* **Task instructions**: Copy every line that holds the string "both" from the data below.

Exercise data Block Start

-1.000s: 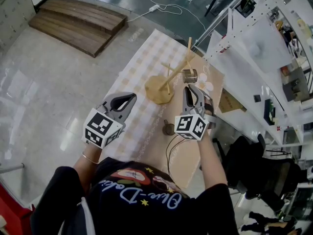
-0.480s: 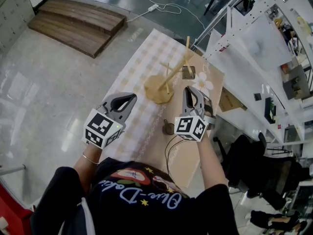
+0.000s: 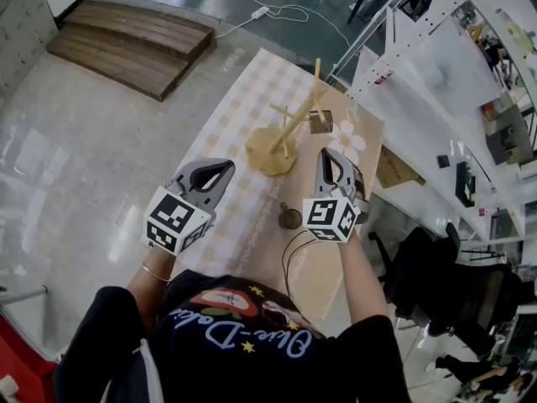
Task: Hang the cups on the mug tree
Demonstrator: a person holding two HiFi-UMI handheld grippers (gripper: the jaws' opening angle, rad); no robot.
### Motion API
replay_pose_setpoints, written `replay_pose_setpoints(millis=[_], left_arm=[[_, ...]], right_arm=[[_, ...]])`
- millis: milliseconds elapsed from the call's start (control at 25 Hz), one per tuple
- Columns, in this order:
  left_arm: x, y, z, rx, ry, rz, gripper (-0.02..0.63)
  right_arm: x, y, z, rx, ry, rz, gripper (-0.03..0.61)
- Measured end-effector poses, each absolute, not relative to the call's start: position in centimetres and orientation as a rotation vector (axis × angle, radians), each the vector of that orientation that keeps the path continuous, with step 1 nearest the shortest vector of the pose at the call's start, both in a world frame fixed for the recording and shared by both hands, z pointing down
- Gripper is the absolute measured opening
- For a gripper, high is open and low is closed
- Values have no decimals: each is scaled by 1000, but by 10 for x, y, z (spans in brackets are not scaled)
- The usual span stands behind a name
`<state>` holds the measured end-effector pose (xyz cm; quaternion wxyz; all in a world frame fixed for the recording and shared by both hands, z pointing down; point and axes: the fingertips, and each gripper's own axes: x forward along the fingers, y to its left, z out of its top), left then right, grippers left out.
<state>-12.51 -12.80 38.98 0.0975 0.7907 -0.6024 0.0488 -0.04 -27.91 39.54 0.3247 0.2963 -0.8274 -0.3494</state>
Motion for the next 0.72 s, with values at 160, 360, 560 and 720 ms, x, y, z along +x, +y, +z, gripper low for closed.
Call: replay_pose_setpoints(millis=[160,360,560,720], left_arm=[[-121,-129,388,2352,-1771,152,8],[-116,-129,386,2370,-1763,157,8],[-113,-129,384,2383,-1752,159,8],[-107,-129,382,2401,-1735,163,8]], right_arm=[[7,-280,394,804,-2204,-848,8],[16,-281,393,853,-2291,-712,9],[26,-283,390,902,-2361,-596,9],[33,-282,385,946,-2429,-468,8]])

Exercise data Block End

* **Response**:
- Measured end-effector poses, each absolute, not relative to the call's start: position in centimetres and orientation as a rotation vector (axis × angle, radians), each the vector of that orientation that keeps the path continuous, with step 1 nearest the shortest vector of the pose at the call's start, both in a world frame fixed for the recording and shared by both hands, z pointing down
`<state>` holds the measured end-effector pose (xyz cm; quaternion wxyz; all in a world frame fixed for the recording and shared by both hands, z pointing down; point and axes: the fingertips, and each gripper's own axes: x forward along the fingers, y to its left, z out of its top), left then right, grippers left out.

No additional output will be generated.